**Task**
Among the lines of the data, copy those that hold "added".

-- Data to use follows --

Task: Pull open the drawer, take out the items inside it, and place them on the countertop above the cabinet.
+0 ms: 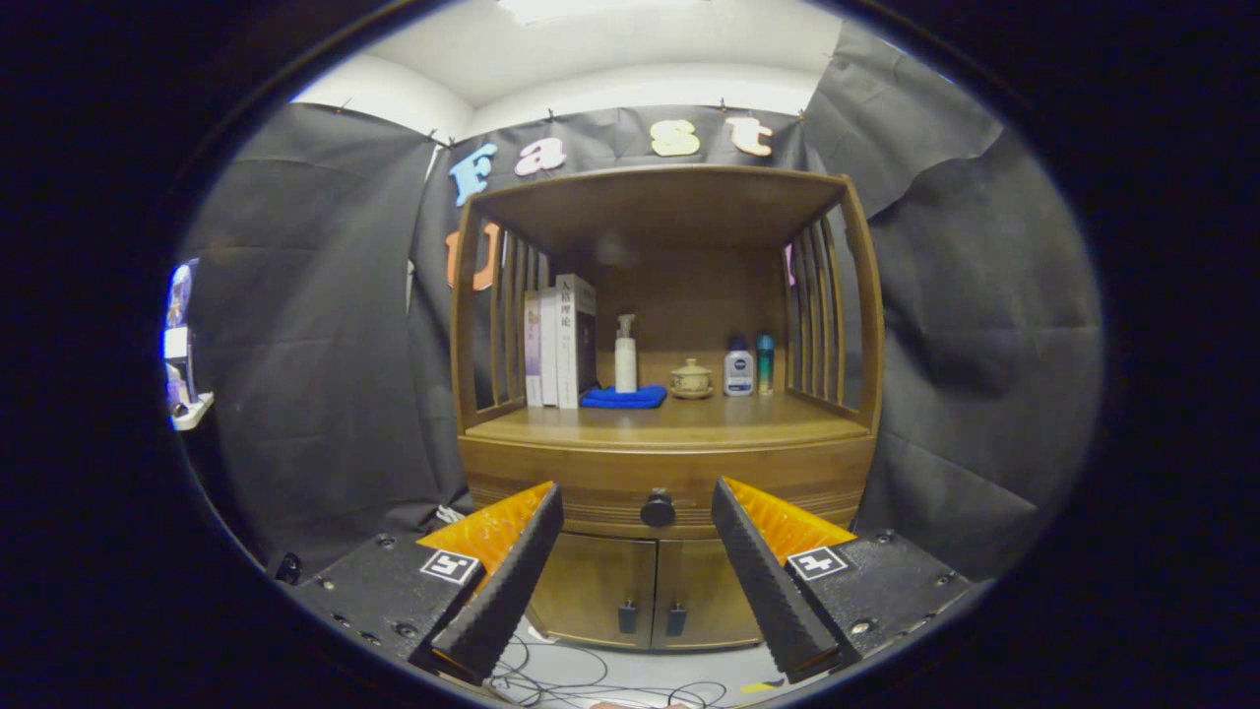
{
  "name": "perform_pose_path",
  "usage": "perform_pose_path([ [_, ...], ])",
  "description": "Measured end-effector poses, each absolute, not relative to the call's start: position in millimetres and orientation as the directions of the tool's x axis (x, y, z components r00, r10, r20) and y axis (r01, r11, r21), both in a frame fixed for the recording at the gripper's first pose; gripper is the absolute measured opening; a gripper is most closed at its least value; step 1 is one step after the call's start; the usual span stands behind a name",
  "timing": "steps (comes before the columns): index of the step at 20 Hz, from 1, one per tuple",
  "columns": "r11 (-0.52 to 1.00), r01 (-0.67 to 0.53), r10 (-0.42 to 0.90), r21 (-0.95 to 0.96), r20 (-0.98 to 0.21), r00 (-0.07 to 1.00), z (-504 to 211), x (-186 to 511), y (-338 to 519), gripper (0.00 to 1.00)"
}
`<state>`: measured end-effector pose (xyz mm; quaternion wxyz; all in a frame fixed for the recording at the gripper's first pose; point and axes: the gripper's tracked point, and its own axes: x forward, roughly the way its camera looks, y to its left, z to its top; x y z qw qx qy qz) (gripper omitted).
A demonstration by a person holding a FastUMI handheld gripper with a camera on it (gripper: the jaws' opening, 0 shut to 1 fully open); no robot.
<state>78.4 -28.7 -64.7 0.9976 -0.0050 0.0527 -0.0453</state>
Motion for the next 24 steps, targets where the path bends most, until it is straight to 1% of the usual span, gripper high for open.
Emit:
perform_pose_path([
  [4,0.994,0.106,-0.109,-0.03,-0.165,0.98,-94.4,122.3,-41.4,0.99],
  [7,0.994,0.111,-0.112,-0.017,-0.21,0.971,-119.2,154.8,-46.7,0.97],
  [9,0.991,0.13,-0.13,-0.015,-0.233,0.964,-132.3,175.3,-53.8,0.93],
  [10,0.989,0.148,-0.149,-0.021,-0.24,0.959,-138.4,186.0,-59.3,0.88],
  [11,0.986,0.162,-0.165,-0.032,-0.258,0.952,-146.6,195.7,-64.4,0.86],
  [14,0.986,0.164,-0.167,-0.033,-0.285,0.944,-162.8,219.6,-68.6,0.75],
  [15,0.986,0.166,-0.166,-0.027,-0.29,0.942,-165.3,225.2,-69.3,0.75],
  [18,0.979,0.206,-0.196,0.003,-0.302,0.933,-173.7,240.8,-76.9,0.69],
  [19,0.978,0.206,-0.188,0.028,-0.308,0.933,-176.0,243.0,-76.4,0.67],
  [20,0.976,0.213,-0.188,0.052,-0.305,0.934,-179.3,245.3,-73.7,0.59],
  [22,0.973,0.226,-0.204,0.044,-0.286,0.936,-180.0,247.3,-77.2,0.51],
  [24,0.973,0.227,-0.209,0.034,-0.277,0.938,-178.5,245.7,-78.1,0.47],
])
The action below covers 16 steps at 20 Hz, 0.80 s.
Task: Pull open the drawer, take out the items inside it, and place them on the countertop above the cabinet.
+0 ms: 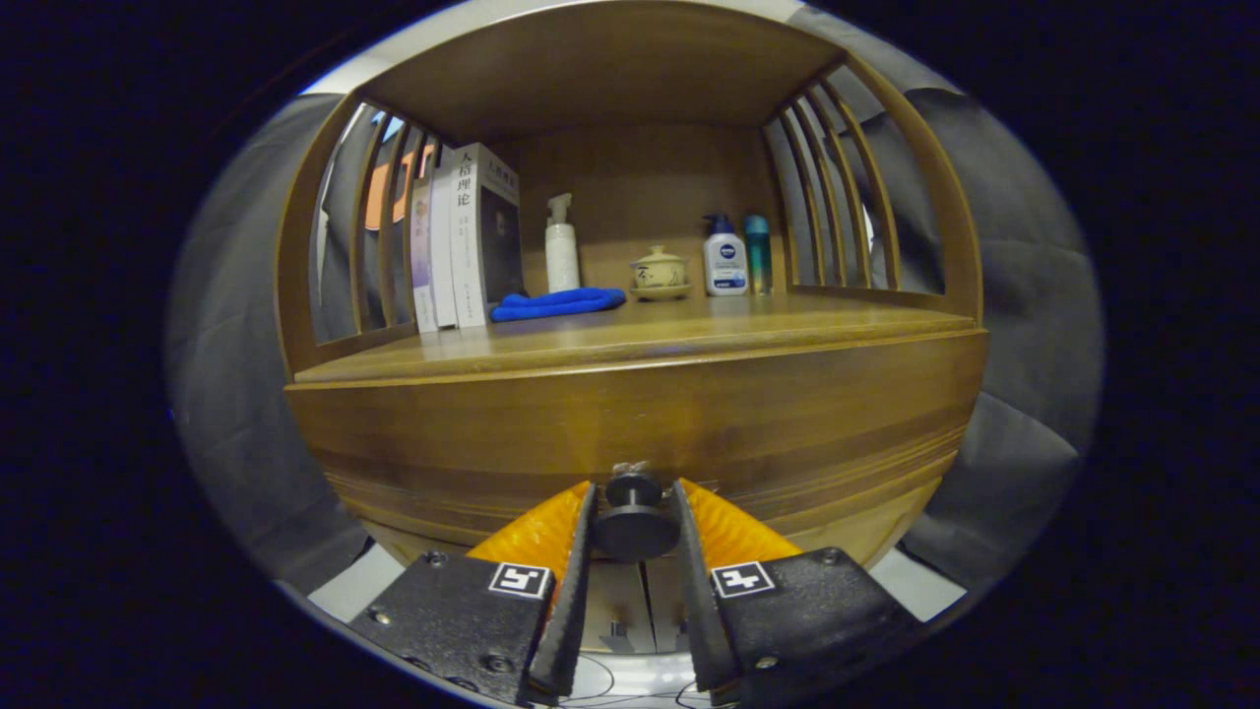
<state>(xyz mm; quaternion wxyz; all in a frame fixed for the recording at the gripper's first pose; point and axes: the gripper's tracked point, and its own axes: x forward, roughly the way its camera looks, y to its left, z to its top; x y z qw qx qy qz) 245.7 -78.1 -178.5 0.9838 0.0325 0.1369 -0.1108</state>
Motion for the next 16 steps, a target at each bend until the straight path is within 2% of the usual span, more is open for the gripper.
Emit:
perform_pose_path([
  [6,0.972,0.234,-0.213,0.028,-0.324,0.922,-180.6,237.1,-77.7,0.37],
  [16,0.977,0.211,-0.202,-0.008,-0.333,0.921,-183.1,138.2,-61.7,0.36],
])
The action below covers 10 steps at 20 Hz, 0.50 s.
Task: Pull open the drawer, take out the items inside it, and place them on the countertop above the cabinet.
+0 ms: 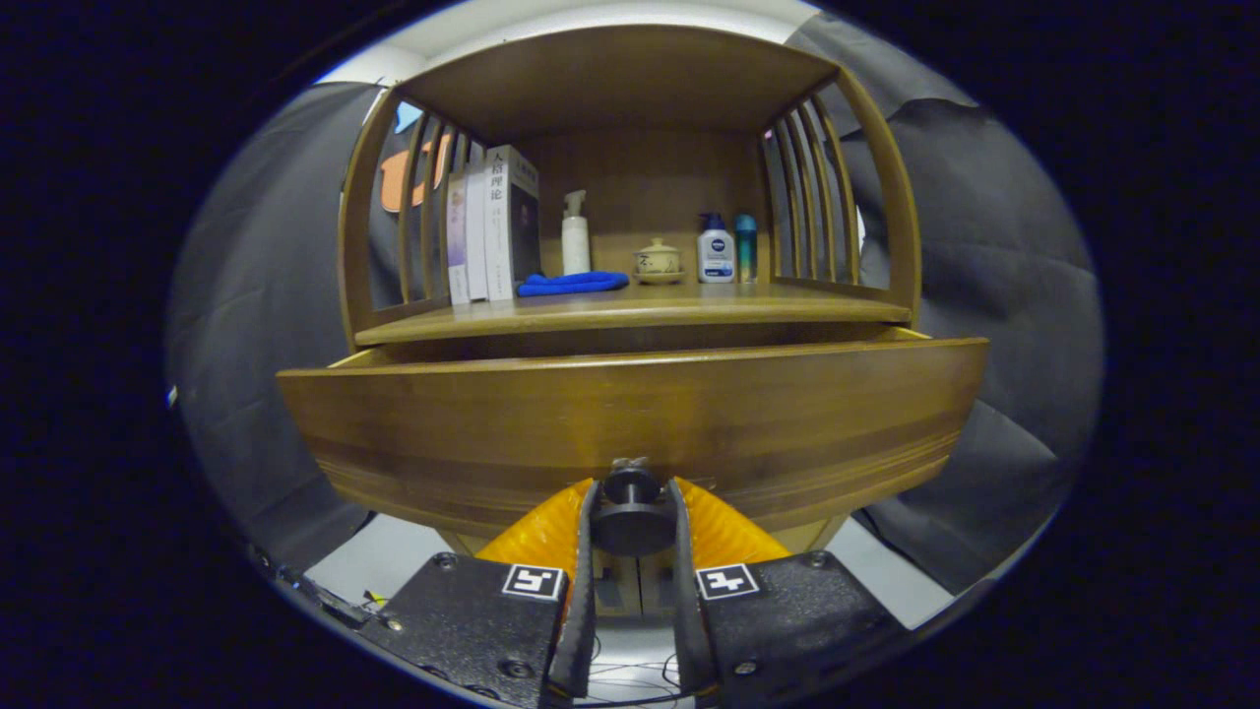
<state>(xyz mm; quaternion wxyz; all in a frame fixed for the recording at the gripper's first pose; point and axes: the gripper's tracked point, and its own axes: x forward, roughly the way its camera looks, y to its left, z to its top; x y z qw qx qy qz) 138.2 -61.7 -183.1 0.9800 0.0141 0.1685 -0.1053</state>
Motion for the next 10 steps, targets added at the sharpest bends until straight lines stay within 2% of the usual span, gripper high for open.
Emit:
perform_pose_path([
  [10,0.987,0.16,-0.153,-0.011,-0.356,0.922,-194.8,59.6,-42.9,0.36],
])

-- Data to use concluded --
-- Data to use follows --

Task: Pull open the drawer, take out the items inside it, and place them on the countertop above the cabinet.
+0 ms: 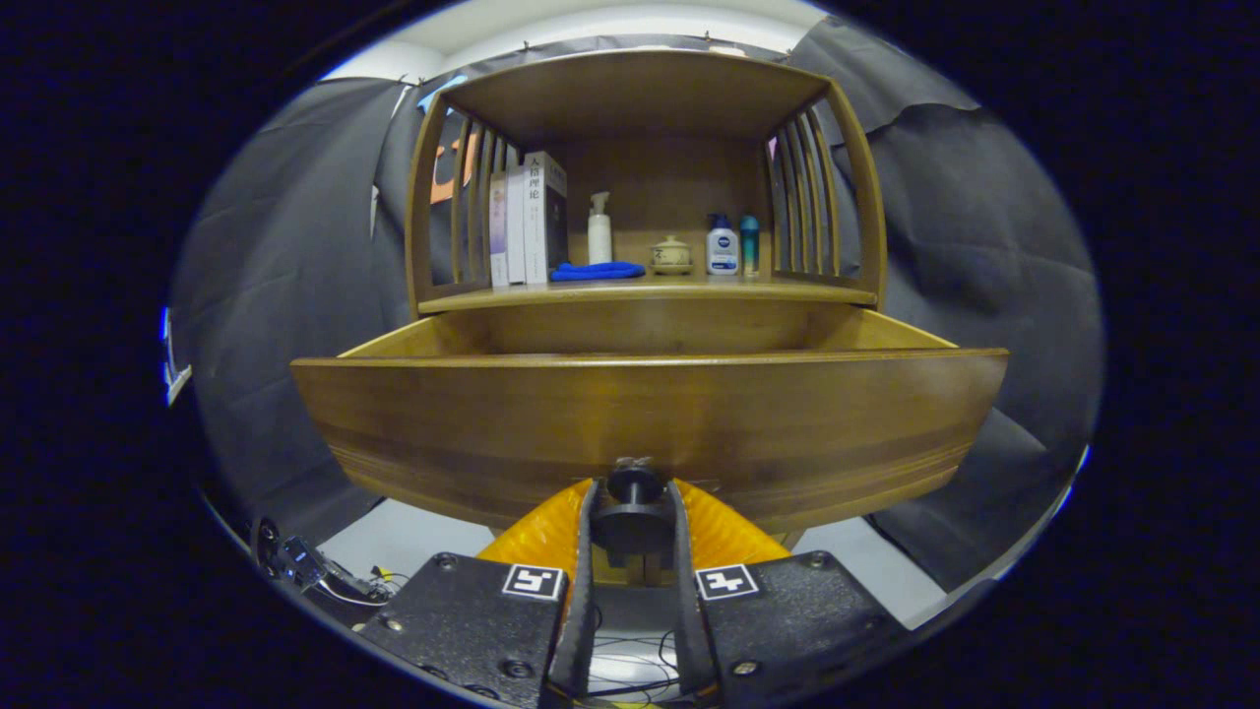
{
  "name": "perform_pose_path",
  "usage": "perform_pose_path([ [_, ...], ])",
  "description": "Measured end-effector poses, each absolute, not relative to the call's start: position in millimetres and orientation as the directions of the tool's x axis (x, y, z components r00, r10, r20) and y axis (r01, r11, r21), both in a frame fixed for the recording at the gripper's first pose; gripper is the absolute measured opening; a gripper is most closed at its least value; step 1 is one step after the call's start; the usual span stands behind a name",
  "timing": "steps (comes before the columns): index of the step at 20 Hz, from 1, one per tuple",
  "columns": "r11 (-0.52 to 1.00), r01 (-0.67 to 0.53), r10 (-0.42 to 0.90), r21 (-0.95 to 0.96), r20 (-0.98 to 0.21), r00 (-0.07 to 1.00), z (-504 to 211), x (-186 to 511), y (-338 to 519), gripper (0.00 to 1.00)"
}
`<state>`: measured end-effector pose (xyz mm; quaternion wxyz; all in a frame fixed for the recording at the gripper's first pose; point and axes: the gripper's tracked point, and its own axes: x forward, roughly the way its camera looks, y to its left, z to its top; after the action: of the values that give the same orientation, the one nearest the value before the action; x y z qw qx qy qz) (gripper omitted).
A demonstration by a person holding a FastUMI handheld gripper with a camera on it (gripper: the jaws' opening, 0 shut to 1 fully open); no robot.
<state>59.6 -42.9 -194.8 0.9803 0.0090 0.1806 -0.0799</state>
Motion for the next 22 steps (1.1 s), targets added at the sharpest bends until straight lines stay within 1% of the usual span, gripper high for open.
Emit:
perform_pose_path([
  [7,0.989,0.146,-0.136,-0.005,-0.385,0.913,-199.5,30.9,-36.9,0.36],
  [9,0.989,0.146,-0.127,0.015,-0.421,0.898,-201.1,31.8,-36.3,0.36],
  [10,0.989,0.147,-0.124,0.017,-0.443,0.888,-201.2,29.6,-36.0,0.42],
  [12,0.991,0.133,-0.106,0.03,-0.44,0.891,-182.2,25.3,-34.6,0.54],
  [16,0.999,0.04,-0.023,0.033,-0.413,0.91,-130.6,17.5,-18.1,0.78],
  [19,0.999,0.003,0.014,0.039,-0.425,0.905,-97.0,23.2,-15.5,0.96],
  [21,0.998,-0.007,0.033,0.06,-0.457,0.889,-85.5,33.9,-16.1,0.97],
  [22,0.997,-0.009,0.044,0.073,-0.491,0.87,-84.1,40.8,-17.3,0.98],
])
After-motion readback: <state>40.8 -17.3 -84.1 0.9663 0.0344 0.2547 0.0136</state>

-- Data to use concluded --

**Answer space**
Motion for the next 10 steps, targets added at the sharpest bends until straight lines stay within 2% of the usual span, gripper high for open.
Motion for the next 22 steps (1.1 s), targets added at the sharpest bends until straight lines stay within 1% of the usual span, gripper high for open.

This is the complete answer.